## Exercise requirements
Could you retype every line of the data underneath without altering anything?

[Source records]
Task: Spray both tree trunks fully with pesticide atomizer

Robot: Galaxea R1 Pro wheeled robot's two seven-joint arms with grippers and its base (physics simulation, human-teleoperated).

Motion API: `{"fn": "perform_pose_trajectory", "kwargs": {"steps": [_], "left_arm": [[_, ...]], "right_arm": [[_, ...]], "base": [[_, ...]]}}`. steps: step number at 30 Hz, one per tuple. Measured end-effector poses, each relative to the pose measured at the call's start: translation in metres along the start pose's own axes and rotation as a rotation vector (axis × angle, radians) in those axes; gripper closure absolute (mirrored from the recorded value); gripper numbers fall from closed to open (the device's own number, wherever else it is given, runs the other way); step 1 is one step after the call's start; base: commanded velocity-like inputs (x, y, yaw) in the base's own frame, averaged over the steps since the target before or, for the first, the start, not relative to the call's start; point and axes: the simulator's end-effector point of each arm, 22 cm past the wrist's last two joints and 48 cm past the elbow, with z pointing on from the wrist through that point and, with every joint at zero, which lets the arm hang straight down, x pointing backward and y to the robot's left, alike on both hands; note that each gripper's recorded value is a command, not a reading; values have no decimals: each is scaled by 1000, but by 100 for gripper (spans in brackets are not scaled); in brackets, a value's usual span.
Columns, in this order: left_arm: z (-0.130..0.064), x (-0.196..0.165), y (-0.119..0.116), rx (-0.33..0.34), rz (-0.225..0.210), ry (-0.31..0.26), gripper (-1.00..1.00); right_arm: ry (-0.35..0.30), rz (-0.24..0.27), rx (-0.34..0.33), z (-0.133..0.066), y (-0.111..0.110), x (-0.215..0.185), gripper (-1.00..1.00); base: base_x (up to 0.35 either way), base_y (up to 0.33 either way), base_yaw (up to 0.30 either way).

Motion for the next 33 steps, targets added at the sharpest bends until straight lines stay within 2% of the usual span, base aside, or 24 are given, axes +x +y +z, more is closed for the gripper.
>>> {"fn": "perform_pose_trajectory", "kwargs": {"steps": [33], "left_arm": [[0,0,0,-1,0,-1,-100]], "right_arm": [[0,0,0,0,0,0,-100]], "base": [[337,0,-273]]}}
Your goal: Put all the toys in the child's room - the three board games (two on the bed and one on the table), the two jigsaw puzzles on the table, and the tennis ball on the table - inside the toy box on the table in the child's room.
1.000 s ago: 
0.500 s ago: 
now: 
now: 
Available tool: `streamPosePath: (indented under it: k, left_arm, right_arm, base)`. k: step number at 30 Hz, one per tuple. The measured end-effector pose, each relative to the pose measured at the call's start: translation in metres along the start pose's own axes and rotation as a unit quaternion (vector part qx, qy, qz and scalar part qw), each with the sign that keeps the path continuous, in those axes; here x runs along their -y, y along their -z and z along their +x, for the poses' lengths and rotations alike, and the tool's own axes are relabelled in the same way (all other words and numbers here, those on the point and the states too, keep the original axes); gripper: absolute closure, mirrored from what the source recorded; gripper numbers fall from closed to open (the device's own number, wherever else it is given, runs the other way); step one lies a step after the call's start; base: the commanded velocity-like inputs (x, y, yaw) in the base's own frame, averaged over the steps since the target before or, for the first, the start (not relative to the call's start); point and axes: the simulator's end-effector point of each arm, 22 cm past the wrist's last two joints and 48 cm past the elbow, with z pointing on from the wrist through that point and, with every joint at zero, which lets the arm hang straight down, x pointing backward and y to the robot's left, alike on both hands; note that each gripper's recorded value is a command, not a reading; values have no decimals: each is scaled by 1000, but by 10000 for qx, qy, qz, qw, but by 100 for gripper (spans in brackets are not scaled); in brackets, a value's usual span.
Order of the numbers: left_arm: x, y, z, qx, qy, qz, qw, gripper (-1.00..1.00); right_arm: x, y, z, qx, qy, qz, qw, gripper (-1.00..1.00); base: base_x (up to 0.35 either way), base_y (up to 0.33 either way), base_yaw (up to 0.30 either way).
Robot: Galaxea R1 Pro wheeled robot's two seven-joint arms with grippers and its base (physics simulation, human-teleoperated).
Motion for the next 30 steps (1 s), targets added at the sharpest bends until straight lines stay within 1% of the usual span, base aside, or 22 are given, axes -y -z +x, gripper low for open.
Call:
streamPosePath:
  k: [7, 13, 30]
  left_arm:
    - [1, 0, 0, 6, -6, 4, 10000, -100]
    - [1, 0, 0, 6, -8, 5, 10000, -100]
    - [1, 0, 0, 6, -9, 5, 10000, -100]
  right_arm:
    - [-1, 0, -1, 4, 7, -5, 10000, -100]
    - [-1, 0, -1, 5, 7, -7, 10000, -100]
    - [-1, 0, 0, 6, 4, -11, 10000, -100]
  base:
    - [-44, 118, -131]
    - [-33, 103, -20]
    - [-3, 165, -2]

## Task solution
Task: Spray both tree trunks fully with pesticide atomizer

Robot: Galaxea R1 Pro wheeled robot's two seven-joint arms with grippers and its base (physics simulation, human-teleoperated).

Motion API: `{"fn": "perform_pose_trajectory", "kwargs": {"steps": [_], "left_arm": [[_, ...]], "right_arm": [[_, ...]], "base": [[_, ...]]}}`. steps: step number at 30 Hz, one per tuple. Measured end-effector poses, each relative to the pose measured at the call's start: translation in metres along the start pose's own axes and rotation as a rotation vector (axis × angle, radians) in those axes; gripper closure absolute (mirrored from the recorded value); gripper numbers fall from closed to open (the device's own number, wherever else it is given, runs the other way); step 1 is one step after the call's start; base: commanded velocity-like inputs (x, y, yaw) in the base's own frame, averaged over the steps since the target before or, for the first, the start, not relative to the call's start; point and axes: the simulator's end-effector point of each arm, 22 cm past the wrist's last two joints and 48 cm past the elbow, with z pointing on from the wrist through that point and, with every joint at zero, which lets the arm hang straight down, x pointing backward and y to the robot's left, alike on both hands; note that each gripper's recorded value is a command, not a reading; values have no decimals: each is scaled by 1000, but by 100 for gripper (spans in brackets are not scaled); in brackets, a value's usual span.
Columns, in this order: left_arm: z (-0.130..0.064), x (-0.196..0.165), y (-0.119..0.116), rx (-0.33..0.34), rz (-0.225..0.210), ry (-0.31..0.26), gripper (-1.00..1.00); right_arm: ry (-0.35..0.30), rz (-0.24..0.27), rx (-0.34..0.33), z (-0.133..0.066), y (-0.111..0.110), x (-0.215..0.185), gripper (-1.00..1.00); base: base_x (up to 0.35 either way), base_y (up to 0.33 either way), base_yaw (up to 0.30 either way).

Motion for the next 33 steps, targets added at the sharpest bends until straight lines stay within 2% of the usual span, base aside, or 24 are given, axes +x +y +z, more is closed for the gripper.
>>> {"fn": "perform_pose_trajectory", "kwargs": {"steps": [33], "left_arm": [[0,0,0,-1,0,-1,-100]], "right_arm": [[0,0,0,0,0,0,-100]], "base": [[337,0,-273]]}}
Your goal: Put all the toys in the child's room - the three board games (two on the bed and one on the table), the two jigsaw puzzles on the table, and the tennis ball on the table - inside the toy box on the table in the child's room.
1.000 s ago: 
0.500 s ago: 
now: 
now: 
Available tool: `streamPosePath: (indented under it: k, left_arm, right_arm, base)`. k: step number at 30 Hz, one per tuple. The measured end-effector pose, each relative to the pose measured at the call's start: translation in metres along the start pose's own axes and rotation as a unit quaternion (vector part qx, qy, qz and scalar part qw), each with the sign that keeps the path continuous, in those axes; here x runs along their -y, y along their -z and z along their +x, for the poses' lengths and rotations alike, and the tool's own axes are relabelled in the same way (all other words and numbers here, those on the point and the states too, keep the original axes); gripper: absolute closure, mirrored from what the source recorded; gripper numbers fall from closed to open (the device's own number, wherever else it is given, runs the other way); step one lies a step after the call's start; base: the commanded velocity-like inputs (x, y, yaw) in the base's own frame, averaged over the steps since the target before or, for the first, the start (not relative to the call's start); point and axes: the simulator's end-effector point of each arm, 22 cm past the wrist's last two joints and 48 cm past the elbow, with z pointing on from the wrist through that point and, with every joint at zero, which lets the arm hang straight down, x pointing backward and y to the robot's left, alike on both hands; note that each gripper's recorded value is a command, not a reading; values have no decimals: each is scaled by 1000, but by 10000 for qx, qy, qz, qw, but by 100 for gripper (spans in brackets are not scaled); in brackets, a value's usual span.
Order of the numbers: left_arm: x, y, z, qx, qy, qz, qw, gripper (-1.00..1.00); right_arm: x, y, z, qx, qy, qz, qw, gripper (-1.00..1.00); base: base_x (up to 0.35 either way), base_y (up to 0.33 either way), base_yaw (up to 0.30 either way).
Robot: Galaxea R1 Pro wheeled robot's two seven-joint arms with grippers and its base (physics simulation, human-teleoperated).
Motion for the next 30 steps (1 s), targets added at the sharpest bends until straight lines stay within 1% of the usual span, base aside, or 22 are given, axes -y -z +x, gripper low for open.
Call:
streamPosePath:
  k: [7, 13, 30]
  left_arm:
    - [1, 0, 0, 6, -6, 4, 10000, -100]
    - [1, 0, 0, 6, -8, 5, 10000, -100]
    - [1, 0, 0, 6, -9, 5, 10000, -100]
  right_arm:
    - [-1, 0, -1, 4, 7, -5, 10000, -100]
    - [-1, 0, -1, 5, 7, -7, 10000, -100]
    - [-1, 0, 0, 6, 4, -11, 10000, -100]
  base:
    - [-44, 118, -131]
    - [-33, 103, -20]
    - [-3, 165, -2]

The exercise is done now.